Everyone who learns Python knows that Python is a dynamically typed language that has no variable type declarations (at least before PEP 484). So when you see a variable, you have no idea what type it is except by guessing from the context.

However, usually there are some intuitive conventions about the relationship between variable names and variable types. Here are what I have summarized.

"What kind of variable will be treated as a bool type?"

The biggest feature of a Boolean-type variable is that it only has two possible values ​​:"true" or "false". Therefore, it is a good choice to use the words such as is, has, and the like for variable names. The principle is that let the person who reads the variable name think that this variable will only have two values: "true" or "false".

Here are a few good examples:

  • is_superuser: means "whether it is a superuser", and there are only two values: true / false.
  • has_error: means "whether it has an error", and there are only two values: true / false.
  • allow_vip: means "whether to allow VIP", and there are only two values: true / false.
  • use_msgpack: means "whether to use msgpack", and there are only two values: true / false.
  • debug: means "whether to enable debug mode", and it is treated as bool mainly because of convention.

"What kind of variable will be treated as an int/float type?"

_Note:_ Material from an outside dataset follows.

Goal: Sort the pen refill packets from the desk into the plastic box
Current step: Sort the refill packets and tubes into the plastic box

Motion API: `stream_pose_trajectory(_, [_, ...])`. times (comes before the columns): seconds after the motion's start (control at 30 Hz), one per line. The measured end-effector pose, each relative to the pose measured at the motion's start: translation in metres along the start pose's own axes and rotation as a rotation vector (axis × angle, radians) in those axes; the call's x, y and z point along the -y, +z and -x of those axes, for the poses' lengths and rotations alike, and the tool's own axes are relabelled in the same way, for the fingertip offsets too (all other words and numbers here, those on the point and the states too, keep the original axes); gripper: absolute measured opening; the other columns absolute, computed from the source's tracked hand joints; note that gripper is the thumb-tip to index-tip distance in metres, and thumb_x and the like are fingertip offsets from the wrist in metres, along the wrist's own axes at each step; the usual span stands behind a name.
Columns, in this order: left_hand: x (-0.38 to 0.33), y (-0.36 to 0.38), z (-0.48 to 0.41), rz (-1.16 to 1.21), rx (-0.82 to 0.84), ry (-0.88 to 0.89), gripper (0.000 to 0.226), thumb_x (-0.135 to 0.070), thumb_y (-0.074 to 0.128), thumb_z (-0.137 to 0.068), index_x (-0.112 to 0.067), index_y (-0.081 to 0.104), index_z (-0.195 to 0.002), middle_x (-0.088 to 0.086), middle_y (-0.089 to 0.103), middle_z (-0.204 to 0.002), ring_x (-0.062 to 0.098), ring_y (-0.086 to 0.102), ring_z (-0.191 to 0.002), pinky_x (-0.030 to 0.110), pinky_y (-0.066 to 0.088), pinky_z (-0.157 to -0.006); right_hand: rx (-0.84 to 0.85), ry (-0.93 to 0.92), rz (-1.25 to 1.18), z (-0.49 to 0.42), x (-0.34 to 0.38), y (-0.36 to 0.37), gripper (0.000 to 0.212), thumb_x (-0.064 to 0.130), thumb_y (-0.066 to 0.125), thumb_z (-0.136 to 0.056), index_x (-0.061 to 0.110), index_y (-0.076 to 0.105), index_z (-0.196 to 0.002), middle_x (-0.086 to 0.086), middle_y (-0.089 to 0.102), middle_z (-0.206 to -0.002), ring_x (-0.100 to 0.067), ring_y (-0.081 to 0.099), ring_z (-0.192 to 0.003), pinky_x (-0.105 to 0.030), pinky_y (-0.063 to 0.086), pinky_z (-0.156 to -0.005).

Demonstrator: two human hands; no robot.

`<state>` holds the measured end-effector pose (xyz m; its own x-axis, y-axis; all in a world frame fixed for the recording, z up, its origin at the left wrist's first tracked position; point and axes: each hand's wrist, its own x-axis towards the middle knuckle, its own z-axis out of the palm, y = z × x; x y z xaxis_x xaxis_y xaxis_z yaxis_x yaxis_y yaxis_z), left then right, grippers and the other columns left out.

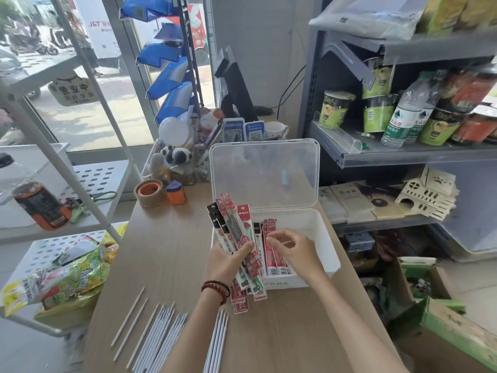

If a variable has a name associated with numbers, it will be treated as an int/float type by default. Here are a few common examples:

  • All words that are interpreted as numbers, such as: port, age, radius, etc.
  • Words ending with _id, such as: user_id, host_id
  • Words that begin or end with length/count, such as: length_of_username, max_length, users_count

Note: Do not use an ordinary plural to represent an int-type variable. For example, it is best to use number_of_apples, trips_count instead of apples, trips.

Other types

For the types such as str, list, tuple, and dict, there is no uniform rule that allows us to guess the variable type by name. For example, headers may be a header list or a dict containing header information.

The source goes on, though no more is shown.